DESCRIPTION OF OTHER EMBODIMENTS
The method (FIG. 4) detailed in the preferred embodiment but with the spring-loaded biased closed breach block (12) opened by a pneumatic actuator (16) actuated by propellant gas from the prior firing tapped from the barrel by tube (17) in a method common in firearm design. The breach block is released to close behind the cartridge by a sear (18) tripped by the cartridge when it seats into the firing chamber.
The method (FIG. 5) detailed in the preferred embodiment and the above embodiment but with end-to-end caseless cartridges (19) sequentially thrust by small individual propelling charges (in scaled popout 14) from a magazine stack (20) beside the barrel to load them from the side into a side entry firing chamber (21).
The method (FIG. 6) detailed in the previous embodiments paragraphs above but with end-to-end caseless cartridges (22) thrust linearly, sequentially by small individual propelling charges (in scaled popout 14) from a magazine stack (23) in line behind the firing chamber to load them into a rear entry firing chamber (24).
The method (FIG. 7) detailed in the previous embodiments paragraphs above but with triggers and firing impulse senders (10 and 11) located in various alternate ergonomic locations including a remote trigger and firing impulse sender located apart from the firearm to be actuated by an unoccupied hand. Therefore only the person possessing the remote trigger can fire said firearm, also hand motion of said unoccupied hand has no effect on aim or accuracy of the firearm.

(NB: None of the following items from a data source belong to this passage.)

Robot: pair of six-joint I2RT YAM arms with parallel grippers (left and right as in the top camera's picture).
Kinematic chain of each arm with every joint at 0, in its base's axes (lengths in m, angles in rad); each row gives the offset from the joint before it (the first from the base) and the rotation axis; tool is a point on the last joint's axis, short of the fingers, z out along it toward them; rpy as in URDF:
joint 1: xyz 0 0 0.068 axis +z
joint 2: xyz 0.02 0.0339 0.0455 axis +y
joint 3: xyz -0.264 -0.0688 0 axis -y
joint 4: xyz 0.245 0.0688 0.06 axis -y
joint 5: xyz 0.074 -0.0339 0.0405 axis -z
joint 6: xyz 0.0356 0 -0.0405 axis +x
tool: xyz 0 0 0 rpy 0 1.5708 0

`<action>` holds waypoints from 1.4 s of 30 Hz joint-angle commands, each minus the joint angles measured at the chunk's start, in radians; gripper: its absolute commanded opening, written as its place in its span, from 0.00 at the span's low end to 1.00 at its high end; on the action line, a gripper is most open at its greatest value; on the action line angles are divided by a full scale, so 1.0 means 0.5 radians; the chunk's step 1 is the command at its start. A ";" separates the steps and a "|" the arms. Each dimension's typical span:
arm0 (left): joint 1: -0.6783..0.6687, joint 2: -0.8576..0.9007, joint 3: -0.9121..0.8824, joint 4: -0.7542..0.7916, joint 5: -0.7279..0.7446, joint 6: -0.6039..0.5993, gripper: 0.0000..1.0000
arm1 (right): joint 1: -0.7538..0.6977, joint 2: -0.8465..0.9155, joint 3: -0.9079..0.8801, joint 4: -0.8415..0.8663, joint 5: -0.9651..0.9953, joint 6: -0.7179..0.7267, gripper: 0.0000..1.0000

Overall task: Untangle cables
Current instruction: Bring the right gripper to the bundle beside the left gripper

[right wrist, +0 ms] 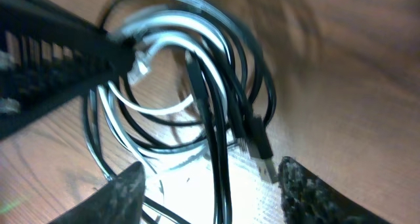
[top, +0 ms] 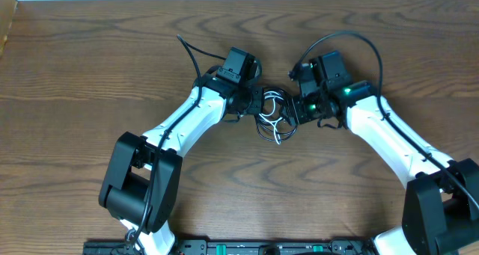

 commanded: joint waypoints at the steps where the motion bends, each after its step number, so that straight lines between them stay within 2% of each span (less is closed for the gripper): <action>1: 0.000 -0.027 0.020 -0.005 0.072 -0.022 0.08 | 0.013 0.018 -0.089 0.010 0.052 -0.027 0.53; 8: 0.002 -0.036 0.020 -0.006 0.143 -0.023 0.08 | 0.013 0.018 -0.217 0.105 0.053 -0.005 0.34; 11: 0.002 -0.055 0.020 -0.005 0.175 -0.022 0.08 | 0.013 0.018 -0.240 0.140 0.097 -0.002 0.22; 12: 0.002 -0.061 0.020 -0.005 0.182 -0.023 0.08 | 0.013 0.018 -0.241 0.141 0.132 0.018 0.20; 16: 0.002 -0.091 0.020 -0.014 0.186 -0.021 0.08 | 0.013 0.018 -0.241 0.147 0.312 0.120 0.01; 19: 0.022 -0.092 0.020 -0.048 0.175 -0.021 0.08 | 0.006 0.018 -0.241 0.140 0.489 0.273 0.01; 24: 0.114 -0.092 0.020 -0.182 0.073 -0.021 0.08 | -0.085 0.018 -0.241 0.052 0.777 0.698 0.01; 29: 0.194 -0.098 0.020 -0.217 0.140 -0.021 0.08 | -0.208 0.018 -0.241 0.001 0.851 0.828 0.01; 30: 0.200 -0.098 0.020 -0.213 0.189 -0.021 0.08 | -0.227 0.018 -0.241 0.006 0.842 0.827 0.04; 31: 0.202 -0.098 0.020 -0.204 0.220 -0.021 0.08 | -0.237 0.018 -0.241 0.013 0.822 0.824 0.15; 33: 0.201 -0.098 0.020 -0.185 0.247 -0.021 0.08 | -0.242 0.018 -0.241 0.014 0.800 0.797 0.28; 36: 0.198 -0.098 0.020 -0.169 0.246 -0.021 0.07 | -0.241 0.018 -0.241 0.004 0.745 0.612 0.33; 40: 0.198 -0.100 0.022 -0.148 0.267 -0.021 0.08 | -0.241 0.018 -0.241 0.024 0.715 0.600 0.40; 42: 0.198 -0.102 0.022 -0.127 0.385 -0.014 0.08 | -0.237 0.018 -0.241 0.087 0.614 0.558 0.41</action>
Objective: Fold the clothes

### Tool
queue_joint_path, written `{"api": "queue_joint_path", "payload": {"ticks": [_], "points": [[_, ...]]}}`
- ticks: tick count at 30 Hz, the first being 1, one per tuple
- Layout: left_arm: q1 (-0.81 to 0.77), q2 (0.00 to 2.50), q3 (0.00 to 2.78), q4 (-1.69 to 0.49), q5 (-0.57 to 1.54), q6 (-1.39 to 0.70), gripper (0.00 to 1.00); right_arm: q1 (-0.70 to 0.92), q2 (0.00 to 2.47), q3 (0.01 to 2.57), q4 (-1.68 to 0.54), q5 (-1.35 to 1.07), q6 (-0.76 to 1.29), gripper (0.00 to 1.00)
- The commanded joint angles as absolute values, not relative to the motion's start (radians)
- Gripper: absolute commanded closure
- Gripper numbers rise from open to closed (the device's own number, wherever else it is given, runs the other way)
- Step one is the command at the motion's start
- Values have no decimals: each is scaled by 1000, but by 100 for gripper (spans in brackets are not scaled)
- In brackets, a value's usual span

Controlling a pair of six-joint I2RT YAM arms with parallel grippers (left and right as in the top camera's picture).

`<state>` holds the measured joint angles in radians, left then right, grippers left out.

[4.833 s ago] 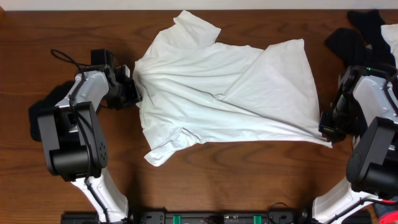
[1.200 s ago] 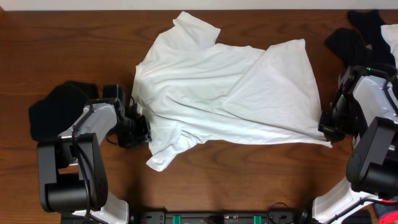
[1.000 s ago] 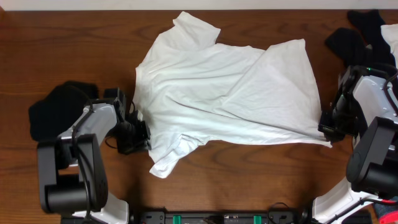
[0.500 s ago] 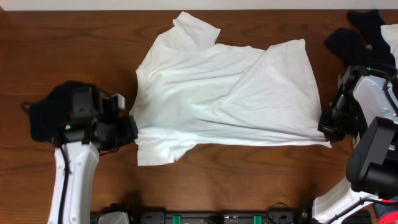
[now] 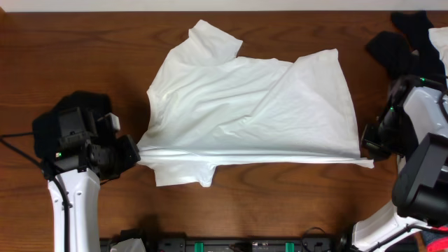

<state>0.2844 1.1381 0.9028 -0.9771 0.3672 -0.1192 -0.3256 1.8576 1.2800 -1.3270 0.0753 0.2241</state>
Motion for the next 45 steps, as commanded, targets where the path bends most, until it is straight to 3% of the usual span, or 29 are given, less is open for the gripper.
{"api": "queue_joint_path", "payload": {"ticks": [1,6,13,26,45], "points": [[302,1121,921,-979,358,-117,94,-364,1805,1281,-1328,97,243,99],[302,1121,921,-979,377,-117,94,-372,1779,1281,-1336,94,238,99],[302,1121,921,-856,591,-157,94,-362,1756,1281,-1312,-37,174,99],[302,1123,921,-730,594,-189,94,-256,1756,1281,-1168,-61,170,99],[215,1288,920,-597,587,-190,94,-255,1756,1281,-1003,-57,213,99]]}}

The method (FIG. 7) in which any firearm of any design and manufacture meant to be carried and fired by hand has the trigger thereon removed and replaced by a triggering actuator triggered by an encrypted electronic signal transmitted by said remote trigger and firing impulse sender. Therefore only the person possessing the remote trigger can fire said firearm, also hand motion of said unoccupied hand has no effect on aim or accuracy of the firearm.